心臓病の原因の一つとして考えられるのは、心筋の衰えによる心臓のポンプ機能の低下です。心臓が1分間に拍出する血液の量はおよそ5リットルと言われ、人間が生きている限り動き続け、毎分5リットルの血液を拍出し続けています。毎分5リットルという大量の血液に運ばれた酸素や栄養によって、我々の体は維持できるのです。

心臓のポンプ機能が弱まり、全身に血液を効率良く送れなくなったらどうなるかというと、動悸や息切れ、むくみなどの症状が現れます。この症状は、以前、心不全の項目で説明しましたのでご確認下さい。もしこのような症状が出た場合は、すぐに循環器科の診察を受けてください。

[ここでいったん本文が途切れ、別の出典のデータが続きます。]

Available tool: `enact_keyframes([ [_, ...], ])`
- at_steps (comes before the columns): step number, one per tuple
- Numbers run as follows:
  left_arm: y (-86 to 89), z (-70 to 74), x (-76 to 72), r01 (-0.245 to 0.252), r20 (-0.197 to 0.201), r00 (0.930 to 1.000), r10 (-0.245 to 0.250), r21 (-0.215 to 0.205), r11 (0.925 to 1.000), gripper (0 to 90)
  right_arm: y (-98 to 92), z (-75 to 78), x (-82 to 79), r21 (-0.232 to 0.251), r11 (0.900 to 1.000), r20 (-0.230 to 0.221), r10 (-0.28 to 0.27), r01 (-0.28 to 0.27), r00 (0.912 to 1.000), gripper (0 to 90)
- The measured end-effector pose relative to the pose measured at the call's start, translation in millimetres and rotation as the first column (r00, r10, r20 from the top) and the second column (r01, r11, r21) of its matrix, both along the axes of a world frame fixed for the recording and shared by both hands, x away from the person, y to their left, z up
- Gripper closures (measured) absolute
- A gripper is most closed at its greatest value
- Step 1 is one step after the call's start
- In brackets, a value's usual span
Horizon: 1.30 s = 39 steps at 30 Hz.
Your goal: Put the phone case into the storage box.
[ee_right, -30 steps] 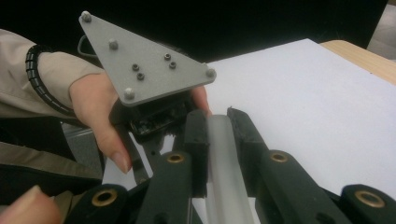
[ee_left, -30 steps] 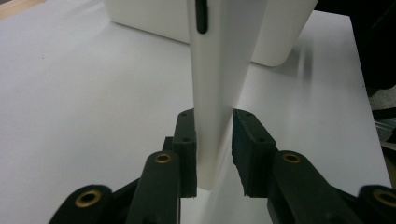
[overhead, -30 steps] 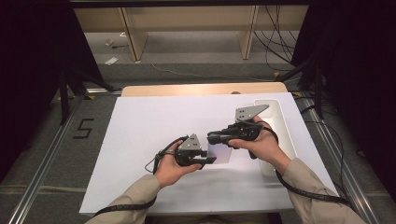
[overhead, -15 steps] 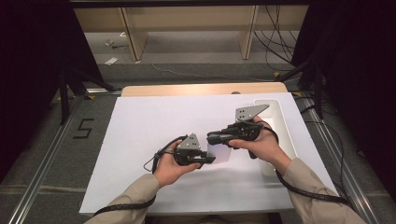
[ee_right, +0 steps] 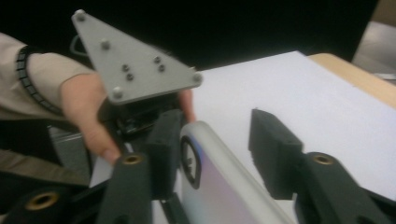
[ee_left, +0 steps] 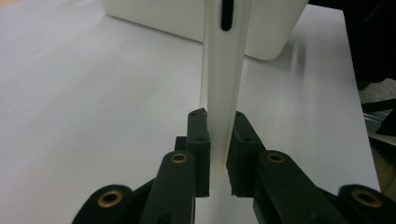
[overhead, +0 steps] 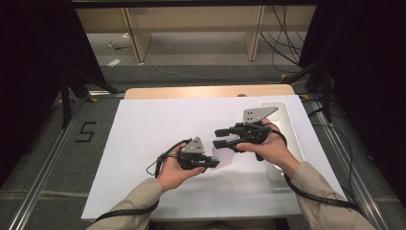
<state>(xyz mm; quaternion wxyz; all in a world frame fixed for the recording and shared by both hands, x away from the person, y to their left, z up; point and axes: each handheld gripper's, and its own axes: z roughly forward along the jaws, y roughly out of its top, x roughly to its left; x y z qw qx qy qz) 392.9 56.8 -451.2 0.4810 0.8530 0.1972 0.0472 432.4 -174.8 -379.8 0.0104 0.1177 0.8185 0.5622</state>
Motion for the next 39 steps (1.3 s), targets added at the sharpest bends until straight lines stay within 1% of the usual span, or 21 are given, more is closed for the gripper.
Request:
enact_keyframes([
  [1,0.8,0.3,0.3,-0.011,-0.004,0.9999,0.011,-0.003,0.9999,81.1,-0.8,0.6,0.3,0.005,1.0,-0.001,-0.01,0.01,0.9999,49.8],
  [4,3.9,1.2,2.1,-0.049,-0.008,0.9988,0.049,-0.005,0.9988,81.1,-4.2,2.0,2.2,0.043,0.998,-0.004,-0.053,0.053,0.9986,41.4],
  [6,5.2,1.5,2.8,-0.073,-0.01,0.9973,0.073,-0.008,0.9973,81.1,-7.1,3.0,3.8,0.071,0.994,-0.017,-0.085,0.086,0.9963,35.8],
  [8,6.8,2.4,3.5,-0.1,-0.016,0.9949,0.1,-0.007,0.995,81.1,-9.5,3.2,5.7,0.094,0.988,-0.022,-0.12,0.122,0.9925,33.9],
  [9,7.5,2.8,3.9,-0.111,-0.017,0.9937,0.11,-0.006,0.9938,81.1,-11.9,2.8,7.0,0.108,0.982,-0.019,-0.157,0.158,0.9875,30.2],
  [10,7.8,3.0,4.0,-0.12,-0.02,0.9926,0.12,-0.008,0.9928,81.1,-11.9,2.8,7.0,0.108,0.982,-0.019,-0.157,0.158,0.9875,30.2],
  [11,8.4,3.1,4.5,-0.135,-0.022,0.9907,0.135,-0.013,0.9908,81.1,-12.4,2.4,7.4,0.112,0.978,-0.017,-0.174,0.175,0.9845,28.4],
  [12,9.4,3.7,4.8,-0.146,-0.025,0.9891,0.145,-0.007,0.9893,81.1,-13.1,1.5,7.9,0.119,0.972,-0.018,-0.201,0.202,0.9794,26.2],
  [14,10.6,4.2,5.2,-0.169,-0.022,0.9854,0.168,-0.004,0.9857,81.1,-14.5,0.1,8.7,0.116,0.965,-0.014,-0.236,0.236,0.9716,23.0],
  [15,11.0,4.4,5.3,-0.181,-0.023,0.9832,0.181,-0.004,0.9834,81.1,-15.5,-1.1,9.3,0.115,0.956,-0.012,-0.27,0.269,0.9628,19.9],
  [16,11.5,4.6,5.5,-0.188,-0.022,0.982,0.188,-0.002,0.9822,81.1,-15.5,-1.1,9.3,0.115,0.956,-0.012,-0.27,0.269,0.9628,19.9],
  [20,13.9,5.8,6.5,-0.23,-0.02,0.9729,0.23,0.0,0.9731,81.1,-16.8,-2.5,9.8,0.119,0.942,-0.002,-0.316,0.314,0.9488,16.1],
  [23,15.3,6.4,7.1,-0.258,-0.017,0.9661,0.258,-0.002,0.9662,81.1,-17.1,-3.7,9.7,0.123,0.934,0.002,-0.34,0.337,0.9406,15.4],
  [26,16.6,7.5,7.4,-0.283,-0.019,0.9589,0.283,0.001,0.9591,81.0,-16.5,-6.0,9.8,0.122,0.927,0.003,-0.357,0.354,0.9343,14.8],
  [28,17.2,7.8,7.6,-0.303,-0.022,0.9529,0.303,0.004,0.9531,81.0,-15.6,-8.2,9.4,0.124,0.922,0.003,-0.37,0.367,0.929,13.7],
  [33,17.8,9.2,7.8,-0.342,-0.032,0.9391,0.342,0.0,0.9396,81.0,-13.2,-12.1,8.5,0.113,0.918,0.007,-0.384,0.381,0.9232,10.4],
  [34,17.9,9.5,8.0,-0.346,-0.032,0.9376,0.346,0.003,0.9381,81.0,-12.6,-12.7,8.1,0.111,0.916,0.012,-0.388,0.384,0.9216,9.9],
  [36,16.7,9.6,8.0,-0.358,-0.038,0.933,0.358,-0.002,0.9336,81.0,-12.3,-12.9,7.9,0.112,0.916,0.013,-0.389,0.385,0.9211,9.6],
  [39,15.3,10.8,7.6,-0.368,-0.045,0.9289,0.368,-0.002,0.9298,81.0,-10.9,-14.1,7.0,0.11,0.912,0.016,-0.399,0.395,0.9167,8.3],
])
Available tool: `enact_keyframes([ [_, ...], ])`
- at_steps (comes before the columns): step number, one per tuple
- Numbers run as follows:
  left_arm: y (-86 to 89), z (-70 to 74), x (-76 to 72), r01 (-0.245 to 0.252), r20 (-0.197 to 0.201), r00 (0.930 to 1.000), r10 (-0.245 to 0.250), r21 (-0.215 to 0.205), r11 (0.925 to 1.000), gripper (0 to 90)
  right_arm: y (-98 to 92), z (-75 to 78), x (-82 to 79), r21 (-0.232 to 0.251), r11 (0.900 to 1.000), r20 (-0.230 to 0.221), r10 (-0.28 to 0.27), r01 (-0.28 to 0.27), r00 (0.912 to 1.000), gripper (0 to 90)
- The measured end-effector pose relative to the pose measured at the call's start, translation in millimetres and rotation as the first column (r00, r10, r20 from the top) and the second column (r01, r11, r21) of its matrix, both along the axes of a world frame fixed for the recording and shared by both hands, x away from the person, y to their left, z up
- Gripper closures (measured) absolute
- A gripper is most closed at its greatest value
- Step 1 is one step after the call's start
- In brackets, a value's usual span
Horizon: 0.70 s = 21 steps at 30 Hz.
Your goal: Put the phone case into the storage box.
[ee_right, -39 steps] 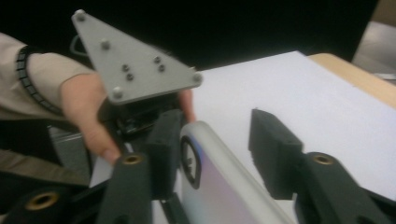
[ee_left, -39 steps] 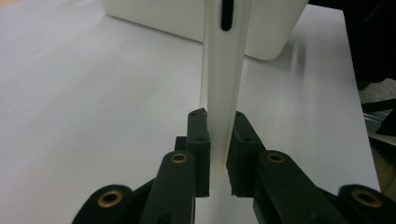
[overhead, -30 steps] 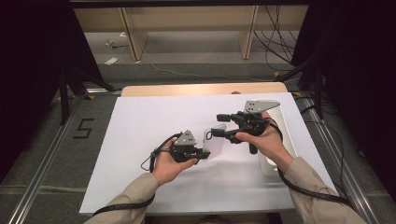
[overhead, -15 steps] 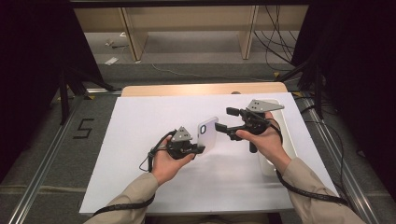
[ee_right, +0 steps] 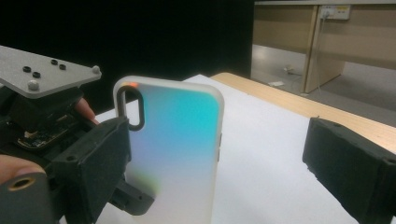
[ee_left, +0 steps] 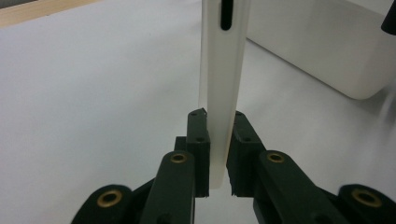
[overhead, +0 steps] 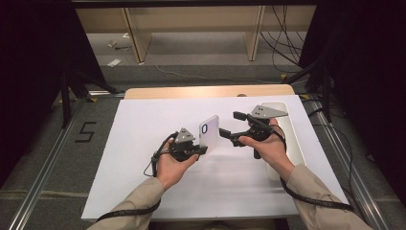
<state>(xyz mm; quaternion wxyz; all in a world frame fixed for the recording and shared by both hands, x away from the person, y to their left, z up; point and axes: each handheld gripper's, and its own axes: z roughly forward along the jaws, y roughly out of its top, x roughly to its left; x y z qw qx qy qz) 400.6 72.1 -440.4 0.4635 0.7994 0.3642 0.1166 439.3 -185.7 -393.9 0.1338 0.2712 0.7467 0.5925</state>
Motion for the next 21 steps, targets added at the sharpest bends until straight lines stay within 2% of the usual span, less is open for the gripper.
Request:
enact_keyframes([
  [8,-1.7,1.9,2.7,-0.04,-0.017,0.9991,0.04,-0.017,0.9991,81.0,5.7,-1.3,-4.5,-0.001,1.0,0.015,-0.027,0.027,0.9995,7.1],
  [16,-9.8,3.9,3.4,-0.037,-0.02,0.9991,0.036,-0.018,0.9992,81.0,14.6,-1.5,-9.2,0.002,1.0,0.029,-0.031,0.031,0.9991,6.0],
  [21,-18.7,3.9,2.1,-0.028,-0.024,0.9993,0.027,-0.02,0.9994,81.0,16.3,-3.4,-8.9,0.02,0.998,0.015,-0.061,0.06,0.998,5.7],
])
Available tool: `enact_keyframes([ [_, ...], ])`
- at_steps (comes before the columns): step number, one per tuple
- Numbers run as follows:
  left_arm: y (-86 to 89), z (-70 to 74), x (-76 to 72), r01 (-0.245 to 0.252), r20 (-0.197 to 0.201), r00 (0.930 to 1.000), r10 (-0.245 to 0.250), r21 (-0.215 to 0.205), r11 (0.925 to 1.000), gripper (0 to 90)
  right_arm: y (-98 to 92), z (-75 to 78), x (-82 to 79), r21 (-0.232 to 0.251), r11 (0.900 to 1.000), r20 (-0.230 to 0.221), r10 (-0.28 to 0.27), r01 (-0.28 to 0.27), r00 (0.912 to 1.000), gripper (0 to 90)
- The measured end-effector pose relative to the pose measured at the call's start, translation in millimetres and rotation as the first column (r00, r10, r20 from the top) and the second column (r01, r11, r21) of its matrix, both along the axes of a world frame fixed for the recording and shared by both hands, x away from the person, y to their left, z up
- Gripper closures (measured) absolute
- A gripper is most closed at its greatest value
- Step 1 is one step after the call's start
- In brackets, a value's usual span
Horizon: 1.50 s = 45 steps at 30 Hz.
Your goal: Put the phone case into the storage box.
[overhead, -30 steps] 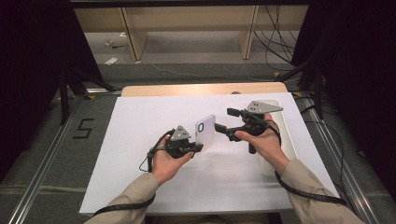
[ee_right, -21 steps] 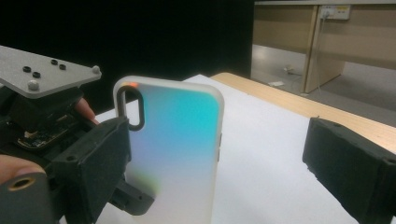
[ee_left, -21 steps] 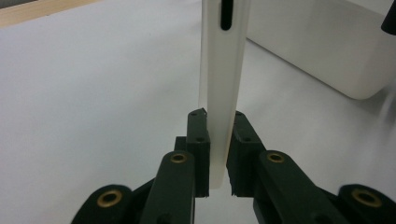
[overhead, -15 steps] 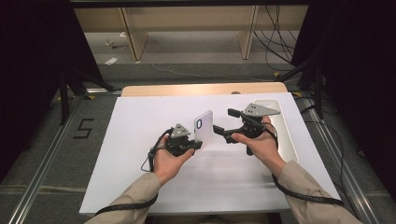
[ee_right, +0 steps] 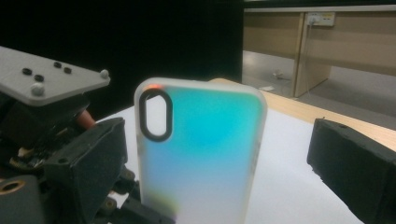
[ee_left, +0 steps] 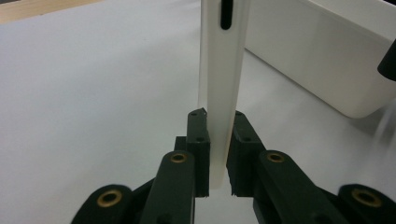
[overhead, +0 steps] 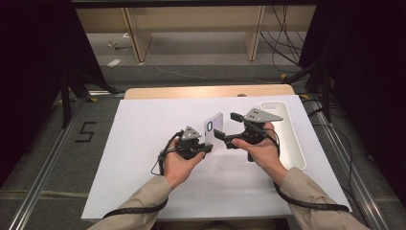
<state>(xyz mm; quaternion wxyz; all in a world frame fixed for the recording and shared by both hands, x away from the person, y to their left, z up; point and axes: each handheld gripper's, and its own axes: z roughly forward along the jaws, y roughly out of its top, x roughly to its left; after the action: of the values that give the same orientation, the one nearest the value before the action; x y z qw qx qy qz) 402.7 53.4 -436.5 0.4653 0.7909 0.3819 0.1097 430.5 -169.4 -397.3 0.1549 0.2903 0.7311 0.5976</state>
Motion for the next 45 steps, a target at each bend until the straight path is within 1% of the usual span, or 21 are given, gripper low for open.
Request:
enact_keyframes([
  [2,-3.5,0.2,-0.3,0.006,0.0,1.0,-0.006,0.004,1.0,81.0,0.2,0.0,0.0,0.004,1.0,-0.001,-0.004,0.004,1.0,5.6],
  [8,-11.4,0.2,-0.8,0.009,0.002,1.0,-0.009,-0.003,1.0,81.0,2.7,-1.0,-0.4,0.011,1.0,-0.004,-0.021,0.021,0.9998,5.6],
  [18,-19.9,0.8,-2.0,0.022,0.006,0.9997,-0.022,0.002,0.9997,81.0,4.2,-3.4,0.0,0.014,0.999,-0.009,-0.049,0.049,0.9987,6.0],
  [20,-21.7,0.7,-2.1,0.022,0.008,0.9997,-0.022,-0.003,0.9998,81.0,4.3,-4.0,-0.2,0.011,0.998,-0.01,-0.055,0.055,0.9984,6.3],
  [24,-23.4,0.7,-2.3,0.023,0.008,0.9997,-0.022,-0.004,0.9997,81.0,4.5,-5.2,-0.6,0.009,0.998,-0.008,-0.066,0.066,0.9978,7.8],
  [28,-24.7,0.6,-2.8,0.024,0.008,0.9997,-0.024,-0.004,0.9997,81.0,4.4,-5.7,-1.1,0.01,0.997,-0.015,-0.076,0.076,0.997,9.5],
  [32,-25.0,0.7,-2.9,0.027,0.009,0.9996,-0.027,-0.003,0.9996,81.0,4.2,-5.8,-1.5,0.013,0.996,-0.011,-0.083,0.083,0.9965,12.6],
  [33,-24.9,0.6,-2.7,0.026,0.008,0.9996,-0.026,-0.004,0.9997,81.0,4.1,-5.8,-1.7,0.014,0.997,-0.013,-0.08,0.081,0.9967,14.6],
  [36,-24.5,0.2,-2.4,0.025,0.006,0.9997,-0.025,-0.003,0.9997,81.0,4.9,-6.1,-2.6,0.014,0.997,-0.009,-0.079,0.079,0.9968,16.8],
  [45,-24.8,1.1,-3.1,0.03,0.018,0.9994,-0.03,-0.003,0.9996,80.7,4.4,-4.7,-3.6,0.017,0.997,-0.009,-0.078,0.078,0.9969,17.7],
])
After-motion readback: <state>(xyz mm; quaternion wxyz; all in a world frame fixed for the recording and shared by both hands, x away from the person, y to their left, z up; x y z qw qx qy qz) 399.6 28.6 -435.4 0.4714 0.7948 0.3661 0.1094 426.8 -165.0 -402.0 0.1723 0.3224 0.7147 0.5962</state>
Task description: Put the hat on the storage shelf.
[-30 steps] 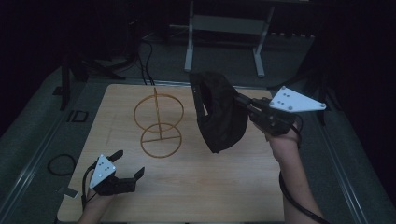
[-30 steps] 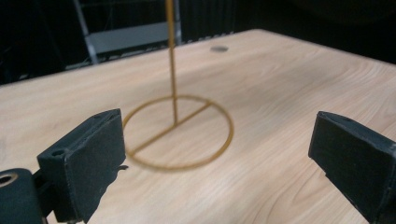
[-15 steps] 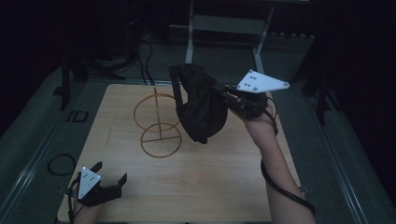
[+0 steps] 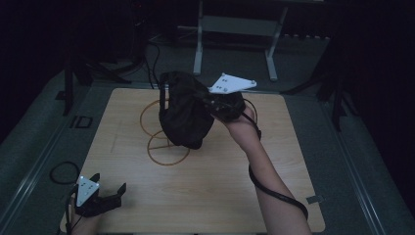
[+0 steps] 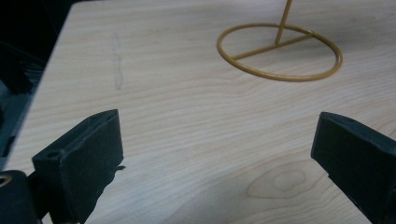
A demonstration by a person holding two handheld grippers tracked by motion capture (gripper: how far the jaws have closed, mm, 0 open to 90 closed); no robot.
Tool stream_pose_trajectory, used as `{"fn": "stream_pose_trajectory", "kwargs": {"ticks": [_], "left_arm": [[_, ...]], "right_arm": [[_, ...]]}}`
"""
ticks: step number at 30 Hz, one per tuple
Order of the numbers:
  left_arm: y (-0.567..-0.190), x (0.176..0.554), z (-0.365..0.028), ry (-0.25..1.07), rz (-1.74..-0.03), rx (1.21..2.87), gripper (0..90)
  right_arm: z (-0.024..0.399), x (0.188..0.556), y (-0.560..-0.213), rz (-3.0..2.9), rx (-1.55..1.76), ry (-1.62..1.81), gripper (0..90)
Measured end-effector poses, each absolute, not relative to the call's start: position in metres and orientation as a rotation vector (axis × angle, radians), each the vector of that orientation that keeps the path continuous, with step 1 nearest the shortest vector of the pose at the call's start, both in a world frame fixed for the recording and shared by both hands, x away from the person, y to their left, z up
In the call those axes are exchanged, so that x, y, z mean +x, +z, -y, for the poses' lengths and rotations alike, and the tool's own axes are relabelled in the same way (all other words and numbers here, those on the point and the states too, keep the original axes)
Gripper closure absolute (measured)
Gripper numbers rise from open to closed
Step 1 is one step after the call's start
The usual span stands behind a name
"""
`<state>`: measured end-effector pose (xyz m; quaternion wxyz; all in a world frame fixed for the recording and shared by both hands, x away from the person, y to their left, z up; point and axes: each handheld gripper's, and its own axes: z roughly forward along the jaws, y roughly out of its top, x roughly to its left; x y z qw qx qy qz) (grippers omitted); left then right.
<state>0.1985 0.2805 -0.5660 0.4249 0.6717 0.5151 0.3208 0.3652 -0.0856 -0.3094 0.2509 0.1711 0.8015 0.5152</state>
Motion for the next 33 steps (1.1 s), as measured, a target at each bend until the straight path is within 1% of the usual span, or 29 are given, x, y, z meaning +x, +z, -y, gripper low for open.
{"fn": "stream_pose_trajectory", "kwargs": {"ticks": [7,10,19,27,28,29,30,33], "left_arm": [[-0.566,0.199,-0.281,0.791,-1.289,1.670,2.8],[-0.565,0.198,-0.282,0.793,-1.294,1.641,2.8],[-0.564,0.197,-0.281,0.813,-1.278,1.657,2.8],[-0.563,0.196,-0.287,0.817,-1.292,1.627,2.8],[-0.563,0.196,-0.287,0.813,-1.292,1.627,2.8],[-0.563,0.196,-0.287,0.812,-1.291,1.627,2.8],[-0.563,0.196,-0.287,0.812,-1.293,1.625,2.8],[-0.564,0.196,-0.286,0.811,-1.292,1.628,2.8]], "right_arm": [[0.061,0.374,-0.319,-2.238,0.455,1.370,87.9],[0.053,0.377,-0.323,-2.246,0.478,1.381,87.9],[0.028,0.386,-0.334,-2.308,0.501,1.362,87.7],[0.021,0.393,-0.343,-2.329,0.547,1.373,86.0],[0.021,0.394,-0.344,-2.330,0.551,1.383,85.2],[0.021,0.394,-0.344,-2.336,0.558,1.399,82.5],[0.021,0.395,-0.344,-2.344,0.563,1.420,77.7],[0.018,0.396,-0.345,-2.372,0.563,1.442,72.0]]}}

さて、今回のテーマは心臓を強化するという事です。心臓の強化というのは、心臓のポンプ機能の強化と言い換える事が出来ます。そもそも、心不全などの心臓の病気の原因は、心臓のポンプ機能の衰えで発生する事が多いので、心臓のポンプ機能を強化させる事が心不全を防ぐ対策になるわけです。

心臓のポンプ機能を強化させるには、酸素をたくさん取り込む事が必要です。全身の隅々までに酸素が行き渡るように、深く呼吸をする事が望まれます。そのため、意識的に深呼吸を行うと良いでしょう。健康雑誌『わかさ』2009年10月号に、心臓のポンプ機能を鍛える呼吸法が載っていましたが、その方法は、片方の鼻だけでゆっくりと深呼吸をするというものでした。口で呼吸をするとどうしても呼吸が浅くなりがちですが、鼻で呼吸をすると口よりも深く酸素を取り込めるとの事です。

心臓の強化をしようとして急に運動を始めようとする人も多いですが、運動の習慣の無い方が急に運動をすると心臓に負担がかかり危険です。まずは簡単に、深呼吸で心臓のポンプ機能を鍛えるところから始めてみてください。